Task to carry out >>
Which lines below contain "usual"? Pull them out.

Data for this task >>
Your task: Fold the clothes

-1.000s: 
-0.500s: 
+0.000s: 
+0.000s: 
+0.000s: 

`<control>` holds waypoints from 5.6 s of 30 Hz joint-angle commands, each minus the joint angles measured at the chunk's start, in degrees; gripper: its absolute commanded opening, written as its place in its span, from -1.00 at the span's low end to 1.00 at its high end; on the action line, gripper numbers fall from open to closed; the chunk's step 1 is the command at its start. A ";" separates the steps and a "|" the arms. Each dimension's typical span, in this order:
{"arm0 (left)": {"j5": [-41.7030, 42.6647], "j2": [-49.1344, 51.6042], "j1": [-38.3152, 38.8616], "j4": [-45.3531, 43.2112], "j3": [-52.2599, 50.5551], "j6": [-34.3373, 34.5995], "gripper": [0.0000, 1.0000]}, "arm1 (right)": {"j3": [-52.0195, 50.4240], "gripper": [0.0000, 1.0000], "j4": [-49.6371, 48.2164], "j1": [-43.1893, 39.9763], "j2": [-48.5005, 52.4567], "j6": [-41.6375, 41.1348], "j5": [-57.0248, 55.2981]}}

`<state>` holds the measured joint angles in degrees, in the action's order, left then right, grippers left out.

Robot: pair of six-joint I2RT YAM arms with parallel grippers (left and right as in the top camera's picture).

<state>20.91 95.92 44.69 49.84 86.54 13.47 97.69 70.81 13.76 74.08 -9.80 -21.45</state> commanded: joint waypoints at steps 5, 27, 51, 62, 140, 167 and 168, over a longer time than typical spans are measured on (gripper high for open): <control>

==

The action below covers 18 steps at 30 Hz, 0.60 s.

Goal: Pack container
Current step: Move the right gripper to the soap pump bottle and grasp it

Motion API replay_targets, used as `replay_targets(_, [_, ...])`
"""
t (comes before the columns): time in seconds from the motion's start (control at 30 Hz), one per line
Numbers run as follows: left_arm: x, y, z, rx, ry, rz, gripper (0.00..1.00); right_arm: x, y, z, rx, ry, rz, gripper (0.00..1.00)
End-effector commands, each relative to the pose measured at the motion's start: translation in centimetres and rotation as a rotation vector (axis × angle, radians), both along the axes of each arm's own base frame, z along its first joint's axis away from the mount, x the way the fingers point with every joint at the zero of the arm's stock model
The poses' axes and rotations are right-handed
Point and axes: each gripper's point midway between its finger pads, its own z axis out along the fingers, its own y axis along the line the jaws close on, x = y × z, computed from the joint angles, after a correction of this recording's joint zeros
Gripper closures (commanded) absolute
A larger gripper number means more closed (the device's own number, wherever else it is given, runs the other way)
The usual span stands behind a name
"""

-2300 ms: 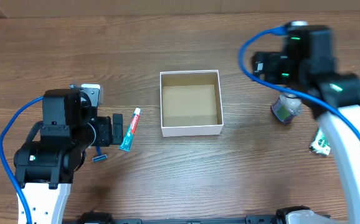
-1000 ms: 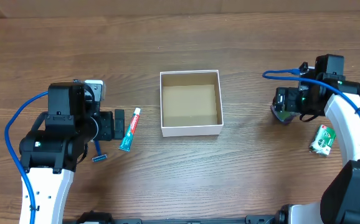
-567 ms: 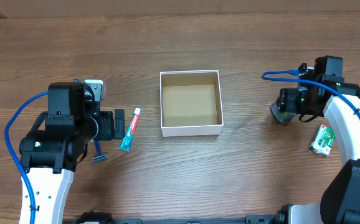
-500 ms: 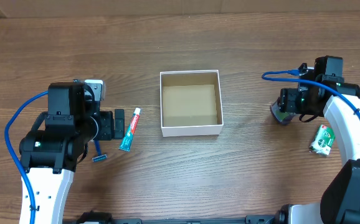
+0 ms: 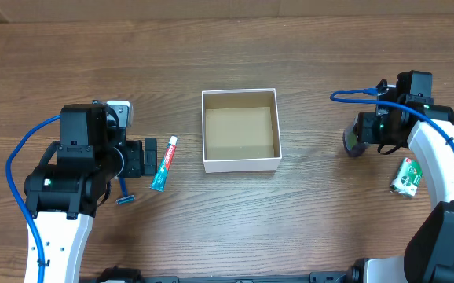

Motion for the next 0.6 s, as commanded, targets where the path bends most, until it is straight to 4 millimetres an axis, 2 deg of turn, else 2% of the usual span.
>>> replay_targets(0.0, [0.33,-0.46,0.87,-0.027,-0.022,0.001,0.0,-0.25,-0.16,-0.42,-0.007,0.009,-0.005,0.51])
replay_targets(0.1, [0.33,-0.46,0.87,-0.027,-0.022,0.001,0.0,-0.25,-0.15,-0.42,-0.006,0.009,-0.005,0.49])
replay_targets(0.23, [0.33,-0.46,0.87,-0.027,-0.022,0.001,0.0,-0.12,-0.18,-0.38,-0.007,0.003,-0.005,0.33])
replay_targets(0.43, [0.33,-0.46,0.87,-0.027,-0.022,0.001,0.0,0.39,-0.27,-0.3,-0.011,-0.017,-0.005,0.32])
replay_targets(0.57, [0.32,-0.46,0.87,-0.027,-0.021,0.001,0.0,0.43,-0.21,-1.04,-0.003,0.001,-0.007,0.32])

Reply >>
The usual span stands behind a name
Motion for the next 0.6 s, as commanded, targets where the path bends most, until it is straight to 4 millimetres an axis, 2 deg of turn, else 2% of the usual span.

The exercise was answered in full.